Friday I had dinner with a close friend, her hubby, and their baby boy. It was nice, but of course an early evening since we had a 2 year old with us. He gets a bit cranky the closer he gets to bedtime. Not to mention the fact that they still don’t have power. That’s enough to make anyone cranky.

Saturday I watched a bunch of movies. I didn’t leave the house except to check on my neighbor. Her mother called me because she couldn’t reach her and she was worried. Did I mention that my neighbor is in her Mid-40s? Talk about needing to let go! It’s actually kind of sad. My neighbor has written off men and has resigned herself to a life alone with her two cats, looking after her ailing parents. She’s that one person you know that you say to yourself “I hope I don’t end up like them”. You feel bad saying it, but you know it’s true. I guess that’s a whole ‘nother story in it’s self!

Sunday I laid out by the pool for a while. It was a beautiful day, highs in the mid-80s. I spend the morning laying buy the pool, reading this new book I have “A Million Little Pieces” and taking occasional dips to cool off. I can’t remember the last time I did that. I of course had to head in a little before one to catch football. Falcons and the Dolphins. I ended up laying on my couch watching football for the rest of the day/evening. I only got up to make dinner. That’s what I call a good Sunday!

Friday, November 04, 2005

Excuse my ramblings

It’s been so weird since I’ve been home. I’ve been all stressed and anxious, not to mention having a cold and worrying about my broken windows. I’m trying not to let things bother me but I can’t. I have a cold, which makes me miserable. I can feel that I am getting better today, but I still have this cough. I have 2 broken windows, one in the front/guest room, and one in my bedroom. The windows are neatly covered in plastic, but that can’t hold for too long. Plus, who is gonna want to buy the house with broken windows. I talked to a window place today and they are backlogged by 3 months, but at least they called me back. Normally I can’t get ANYONE on the phone. I’m all stressed about selling the house. I’ll feel so much better when I have a contract on the house! I’m still all stressed by Wilma. Schools are still out and quite a few people still don’t have power and/or cable and/or phone. On the news, half of the air time is still devoted to Wilma, if not more. And they are “watching” this system of storms out in the Atlantic. It’s nothing now but… That’s how it always goes. I just feel sad every time I look around.

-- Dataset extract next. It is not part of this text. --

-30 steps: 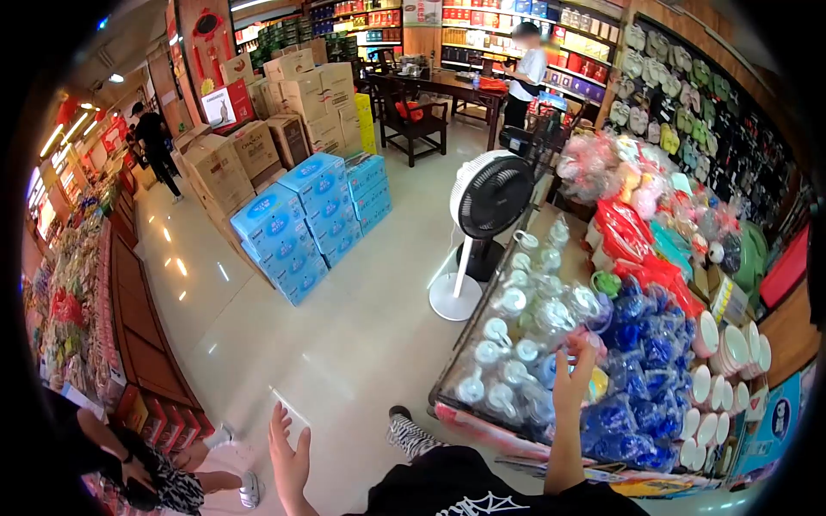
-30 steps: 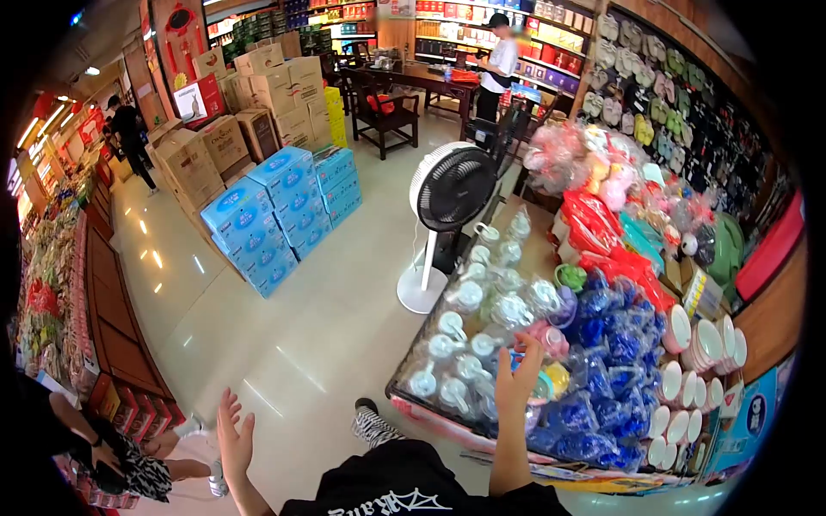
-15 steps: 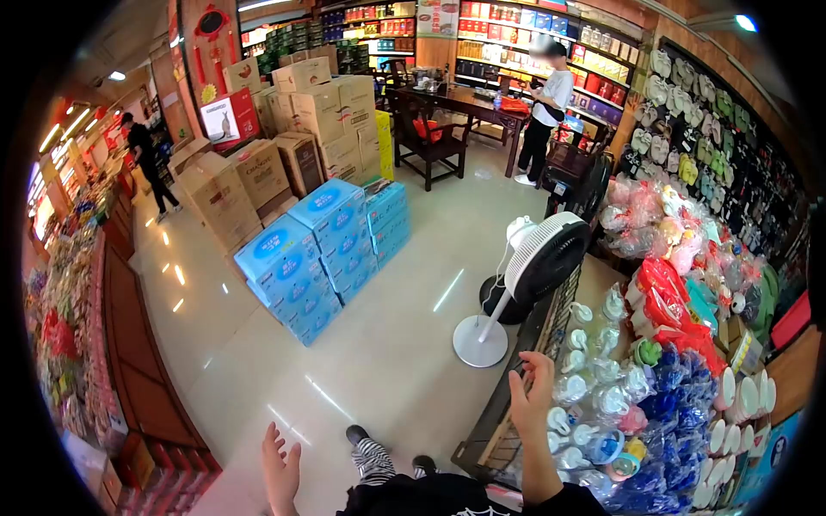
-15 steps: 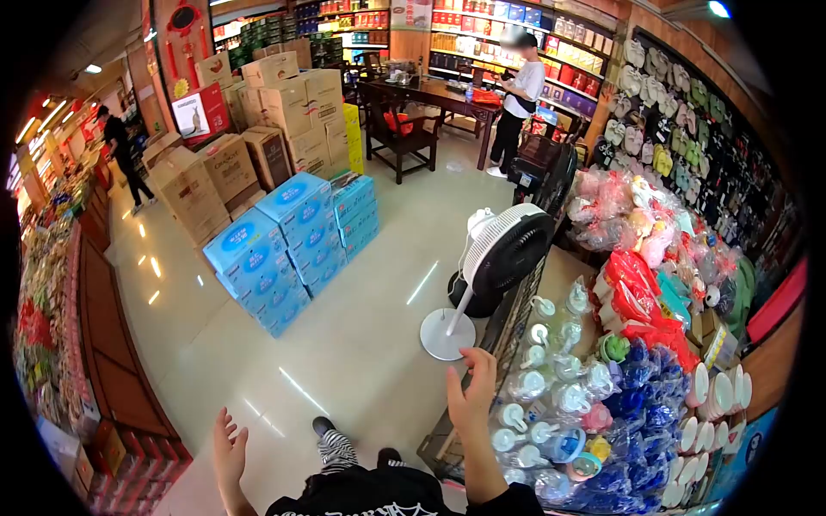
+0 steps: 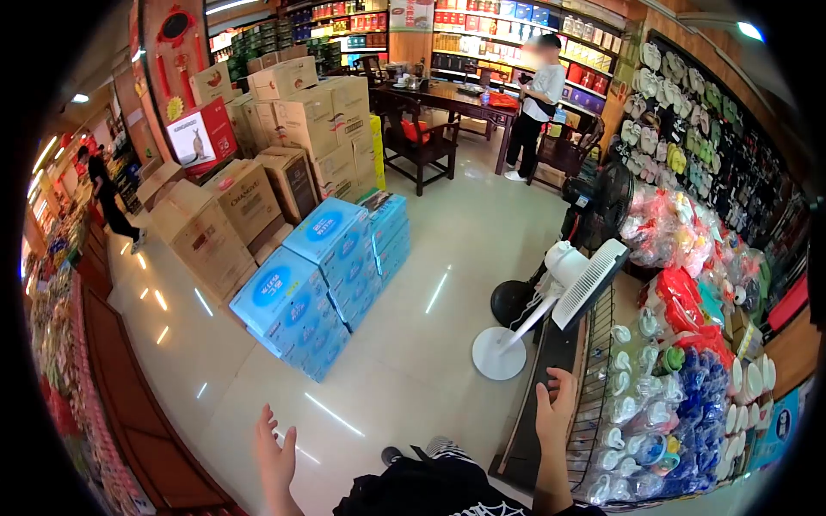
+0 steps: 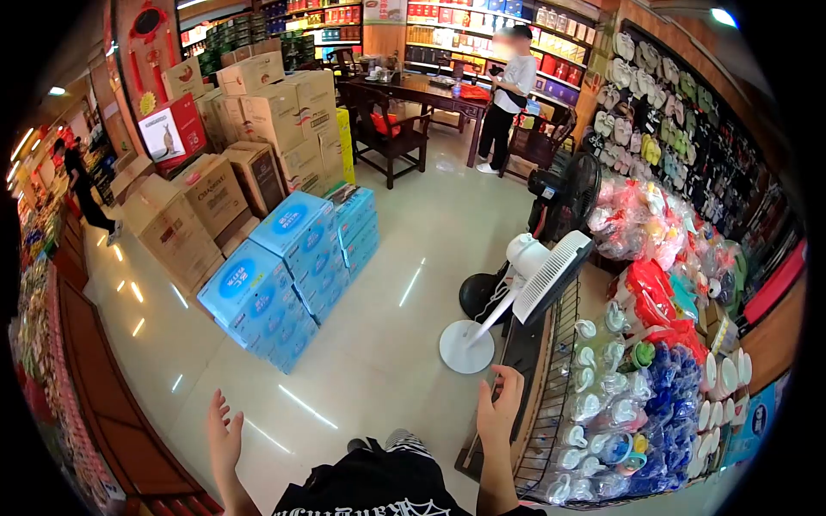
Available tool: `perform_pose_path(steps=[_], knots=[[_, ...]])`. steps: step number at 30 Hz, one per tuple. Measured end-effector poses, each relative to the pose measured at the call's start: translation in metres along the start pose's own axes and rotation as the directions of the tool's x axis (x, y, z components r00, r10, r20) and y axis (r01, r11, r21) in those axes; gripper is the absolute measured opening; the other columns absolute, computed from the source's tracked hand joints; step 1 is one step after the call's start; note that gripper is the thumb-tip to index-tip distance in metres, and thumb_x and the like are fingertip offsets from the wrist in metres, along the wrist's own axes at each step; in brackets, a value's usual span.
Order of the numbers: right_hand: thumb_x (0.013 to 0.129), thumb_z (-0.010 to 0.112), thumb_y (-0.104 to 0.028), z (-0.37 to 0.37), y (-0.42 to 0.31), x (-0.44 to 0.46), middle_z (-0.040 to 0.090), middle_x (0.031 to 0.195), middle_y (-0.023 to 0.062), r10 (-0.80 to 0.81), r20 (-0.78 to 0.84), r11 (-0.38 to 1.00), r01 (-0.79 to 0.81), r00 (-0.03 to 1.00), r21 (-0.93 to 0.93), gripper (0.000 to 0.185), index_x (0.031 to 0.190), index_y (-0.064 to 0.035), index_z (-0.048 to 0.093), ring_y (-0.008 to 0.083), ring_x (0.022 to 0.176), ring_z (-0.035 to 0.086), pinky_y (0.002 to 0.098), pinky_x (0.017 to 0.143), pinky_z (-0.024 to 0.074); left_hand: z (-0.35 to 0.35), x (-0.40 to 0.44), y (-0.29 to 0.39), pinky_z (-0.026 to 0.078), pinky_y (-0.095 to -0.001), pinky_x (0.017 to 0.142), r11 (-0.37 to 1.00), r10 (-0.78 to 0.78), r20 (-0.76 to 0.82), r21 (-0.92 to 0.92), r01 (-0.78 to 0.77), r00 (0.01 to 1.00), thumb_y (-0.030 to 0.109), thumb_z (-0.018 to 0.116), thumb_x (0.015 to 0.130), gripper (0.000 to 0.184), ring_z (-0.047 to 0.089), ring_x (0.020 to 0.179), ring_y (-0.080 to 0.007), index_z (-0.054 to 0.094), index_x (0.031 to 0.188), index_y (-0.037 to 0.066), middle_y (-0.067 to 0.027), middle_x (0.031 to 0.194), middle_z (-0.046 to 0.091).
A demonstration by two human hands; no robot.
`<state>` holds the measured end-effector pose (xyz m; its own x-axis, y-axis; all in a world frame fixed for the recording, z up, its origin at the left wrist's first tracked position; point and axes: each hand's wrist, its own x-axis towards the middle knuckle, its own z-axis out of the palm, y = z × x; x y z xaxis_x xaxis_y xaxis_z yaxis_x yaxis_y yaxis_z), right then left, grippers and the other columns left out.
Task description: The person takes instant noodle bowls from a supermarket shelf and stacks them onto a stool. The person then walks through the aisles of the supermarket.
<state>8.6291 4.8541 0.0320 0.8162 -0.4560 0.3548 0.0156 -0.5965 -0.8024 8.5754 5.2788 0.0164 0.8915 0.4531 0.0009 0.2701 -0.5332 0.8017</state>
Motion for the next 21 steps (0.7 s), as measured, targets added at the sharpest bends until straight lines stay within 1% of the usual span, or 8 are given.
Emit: perform_pose_path(steps=[4,6,10,13,15,18,19,21], knots=[[0.076,0.060,-0.002,0.032,-0.002,0.023,0.049,0.101,0.0099,0.030,-0.027,0.998,-0.031,0.999,-0.047,0.030,0.105,-0.0038,0.053,0.0206,0.085,0.048,0.0318,0.076,0.0405,0.019,0.060,0.006,0.041,-0.0382,0.089,0.999,0.042,0.068,-0.012,-0.042,0.997,0.010,0.060,0.082,0.064,0.049,0.109,-0.0268,0.032,0.138,0.010,-0.0156,0.127,0.044],[0.076,0.060,-0.002,0.047,0.003,0.035,0.048,0.102,0.0098,0.126,-0.024,0.991,-0.127,0.992,-0.031,0.030,0.105,-0.0039,0.053,0.0209,0.086,0.048,0.0315,0.077,0.0402,0.034,0.086,0.016,0.041,-0.0383,0.089,0.998,0.053,0.087,-0.036,-0.050,0.995,0.010,0.061,0.081,0.064,0.048,0.109,-0.0268,0.031,0.138,0.010,-0.0154,0.128,0.044],[0.076,0.060,-0.002,0.081,0.015,0.082,0.048,0.101,0.0100,0.153,-0.048,0.985,-0.157,0.987,-0.074,0.030,0.105,-0.0035,0.053,0.0213,0.086,0.048,0.0315,0.077,0.0402,0.068,0.143,0.034,0.040,-0.0386,0.090,0.998,0.050,0.123,-0.052,-0.044,0.991,0.009,0.061,0.081,0.066,0.048,0.110,-0.0266,0.030,0.139,0.010,-0.0152,0.130,0.042],[0.075,0.060,-0.001,0.104,0.022,0.135,0.048,0.101,0.0104,0.140,-0.056,0.989,-0.142,0.989,-0.038,0.031,0.105,-0.0033,0.053,0.0219,0.087,0.048,0.0320,0.078,0.0404,0.094,0.187,0.050,0.039,-0.0384,0.091,0.997,0.068,0.104,-0.054,-0.062,0.992,0.009,0.060,0.081,0.066,0.047,0.111,-0.0268,0.030,0.140,0.011,-0.0154,0.131,0.041],[0.075,0.060,-0.001,0.120,0.027,0.179,0.048,0.100,0.0110,0.068,-0.096,0.997,-0.071,0.993,-0.032,0.032,0.106,-0.0030,0.053,0.0222,0.087,0.047,0.0324,0.078,0.0401,0.110,0.219,0.060,0.039,-0.0383,0.091,0.995,0.066,0.071,-0.083,-0.060,0.995,0.009,0.059,0.082,0.065,0.047,0.111,-0.0269,0.029,0.140,0.011,-0.0154,0.131,0.041],[0.074,0.059,0.000,0.137,0.023,0.248,0.049,0.100,0.0111,0.086,-0.122,0.995,-0.079,0.989,0.062,0.032,0.106,-0.0031,0.053,0.0217,0.087,0.047,0.0321,0.077,0.0385,0.133,0.261,0.090,0.038,-0.0381,0.092,0.991,0.058,0.010,-0.125,-0.056,0.998,0.010,0.058,0.083,0.064,0.046,0.111,-0.0271,0.029,0.140,0.011,-0.0153,0.132,0.040],[0.075,0.060,-0.001,0.144,0.020,0.269,0.049,0.100,0.0107,-0.013,-0.161,1.000,0.014,0.987,0.009,0.033,0.106,-0.0039,0.053,0.0215,0.087,0.047,0.0320,0.077,0.0381,0.143,0.275,0.101,0.038,-0.0381,0.092,0.988,0.045,-0.012,-0.144,-0.046,0.999,0.010,0.057,0.083,0.064,0.046,0.112,-0.0272,0.029,0.140,0.011,-0.0153,0.132,0.040],[0.076,0.060,-0.002,0.158,0.012,0.304,0.050,0.102,0.0100,-0.037,-0.125,0.999,0.039,0.991,0.009,0.032,0.107,-0.0042,0.053,0.0218,0.088,0.048,0.0316,0.077,0.0393,0.162,0.297,0.118,0.038,-0.0381,0.093,0.993,0.049,-0.001,-0.108,-0.049,0.999,0.010,0.057,0.083,0.064,0.046,0.112,-0.0274,0.029,0.140,0.011,-0.0155,0.132,0.040]])
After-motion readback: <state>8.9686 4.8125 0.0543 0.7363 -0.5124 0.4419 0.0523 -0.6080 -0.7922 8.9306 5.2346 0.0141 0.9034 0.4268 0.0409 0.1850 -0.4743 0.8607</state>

There are very few branches on the trees and even fewer leaves. The palm trees look like sticks without the fronds on top. Signs are down and there are blue tarps everywhere. It just depresses me. Work is pretty much back to normal, busy. And I miss my dog. He is staying up in VA till I get there. It will make the house easier to show.

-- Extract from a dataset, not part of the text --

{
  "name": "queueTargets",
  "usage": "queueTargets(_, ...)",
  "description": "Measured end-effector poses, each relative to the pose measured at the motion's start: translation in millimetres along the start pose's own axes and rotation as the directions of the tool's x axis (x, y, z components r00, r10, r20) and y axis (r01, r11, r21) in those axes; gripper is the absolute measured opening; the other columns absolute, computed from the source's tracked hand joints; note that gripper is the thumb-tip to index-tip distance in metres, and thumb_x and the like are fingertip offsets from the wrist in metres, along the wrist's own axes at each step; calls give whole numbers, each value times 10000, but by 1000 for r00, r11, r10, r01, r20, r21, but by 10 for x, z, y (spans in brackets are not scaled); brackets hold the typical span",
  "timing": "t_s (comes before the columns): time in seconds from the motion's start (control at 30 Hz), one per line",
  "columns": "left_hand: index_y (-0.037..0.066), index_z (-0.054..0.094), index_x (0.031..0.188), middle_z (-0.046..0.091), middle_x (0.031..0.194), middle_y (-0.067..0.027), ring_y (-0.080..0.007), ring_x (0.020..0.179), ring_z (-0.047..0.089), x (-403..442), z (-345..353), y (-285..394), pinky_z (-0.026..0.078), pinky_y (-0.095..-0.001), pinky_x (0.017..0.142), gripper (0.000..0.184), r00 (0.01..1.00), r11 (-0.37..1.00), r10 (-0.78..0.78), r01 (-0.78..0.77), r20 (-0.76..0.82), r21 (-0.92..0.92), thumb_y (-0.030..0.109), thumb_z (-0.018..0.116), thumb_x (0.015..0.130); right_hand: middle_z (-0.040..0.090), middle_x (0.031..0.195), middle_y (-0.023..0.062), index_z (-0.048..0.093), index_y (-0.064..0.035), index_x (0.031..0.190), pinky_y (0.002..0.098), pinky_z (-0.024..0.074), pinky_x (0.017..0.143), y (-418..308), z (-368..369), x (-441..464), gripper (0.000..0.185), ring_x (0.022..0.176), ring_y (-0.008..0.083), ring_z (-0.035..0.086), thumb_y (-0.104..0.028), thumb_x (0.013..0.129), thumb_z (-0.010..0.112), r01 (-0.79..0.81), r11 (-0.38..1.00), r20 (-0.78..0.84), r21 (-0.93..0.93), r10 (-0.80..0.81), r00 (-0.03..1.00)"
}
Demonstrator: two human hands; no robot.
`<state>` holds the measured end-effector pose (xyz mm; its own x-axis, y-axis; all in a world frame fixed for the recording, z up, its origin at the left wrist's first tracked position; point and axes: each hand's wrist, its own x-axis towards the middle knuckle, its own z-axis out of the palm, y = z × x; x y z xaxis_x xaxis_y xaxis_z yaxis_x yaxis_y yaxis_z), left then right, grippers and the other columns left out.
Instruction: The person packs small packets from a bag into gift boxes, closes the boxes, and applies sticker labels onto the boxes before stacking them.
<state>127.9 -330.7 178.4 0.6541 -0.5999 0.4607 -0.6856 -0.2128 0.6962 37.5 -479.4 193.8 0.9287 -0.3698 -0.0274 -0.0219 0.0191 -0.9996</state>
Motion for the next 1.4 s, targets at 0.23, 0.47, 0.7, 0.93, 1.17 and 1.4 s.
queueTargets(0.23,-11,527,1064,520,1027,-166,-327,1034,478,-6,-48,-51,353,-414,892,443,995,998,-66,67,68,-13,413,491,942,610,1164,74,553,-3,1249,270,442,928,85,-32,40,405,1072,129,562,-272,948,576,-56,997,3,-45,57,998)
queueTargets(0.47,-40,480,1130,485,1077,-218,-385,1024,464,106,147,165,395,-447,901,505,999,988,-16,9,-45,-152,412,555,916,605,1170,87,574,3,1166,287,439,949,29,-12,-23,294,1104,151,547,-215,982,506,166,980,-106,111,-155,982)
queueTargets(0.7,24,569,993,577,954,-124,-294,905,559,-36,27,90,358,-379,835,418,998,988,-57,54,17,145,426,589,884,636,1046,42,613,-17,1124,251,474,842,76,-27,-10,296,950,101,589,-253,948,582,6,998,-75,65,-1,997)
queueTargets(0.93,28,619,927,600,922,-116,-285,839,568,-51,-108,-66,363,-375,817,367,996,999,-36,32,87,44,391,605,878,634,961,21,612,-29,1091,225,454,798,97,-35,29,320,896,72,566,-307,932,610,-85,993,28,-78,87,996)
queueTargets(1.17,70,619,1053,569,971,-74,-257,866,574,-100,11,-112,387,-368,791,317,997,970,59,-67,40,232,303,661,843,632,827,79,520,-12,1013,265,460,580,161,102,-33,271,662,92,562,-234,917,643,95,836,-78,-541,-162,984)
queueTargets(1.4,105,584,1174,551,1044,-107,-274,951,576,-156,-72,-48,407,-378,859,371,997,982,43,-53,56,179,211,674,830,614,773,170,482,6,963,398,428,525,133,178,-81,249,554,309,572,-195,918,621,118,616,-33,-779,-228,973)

I guess another reason I’m in this little funk is my birthday. It is 9 days away. I’m really not feeling that celebratory this year, which is weird with my theory of week long B-day celebration. (Everyone should celebrate their birthday for at least a week!) I kind of just want it to pass unnoticed, but then again, I know myself and I’ll be pissed if people have forgotten about it. Not that I really need to celebrate or want presents or anything. It’s just that I ALWAYS remember people’s birthdays and I try to do things for them. I don’t do it to get anything in return, but it still bothers me when no one even acknowledges mine. Is it weird to want acknowledgement but nothing else? I guess I just feel old because most of my friends are married and have kids or are in the process of getting married or having kids. I don’t feel like I should be celebrating, I feel like I should be in bed.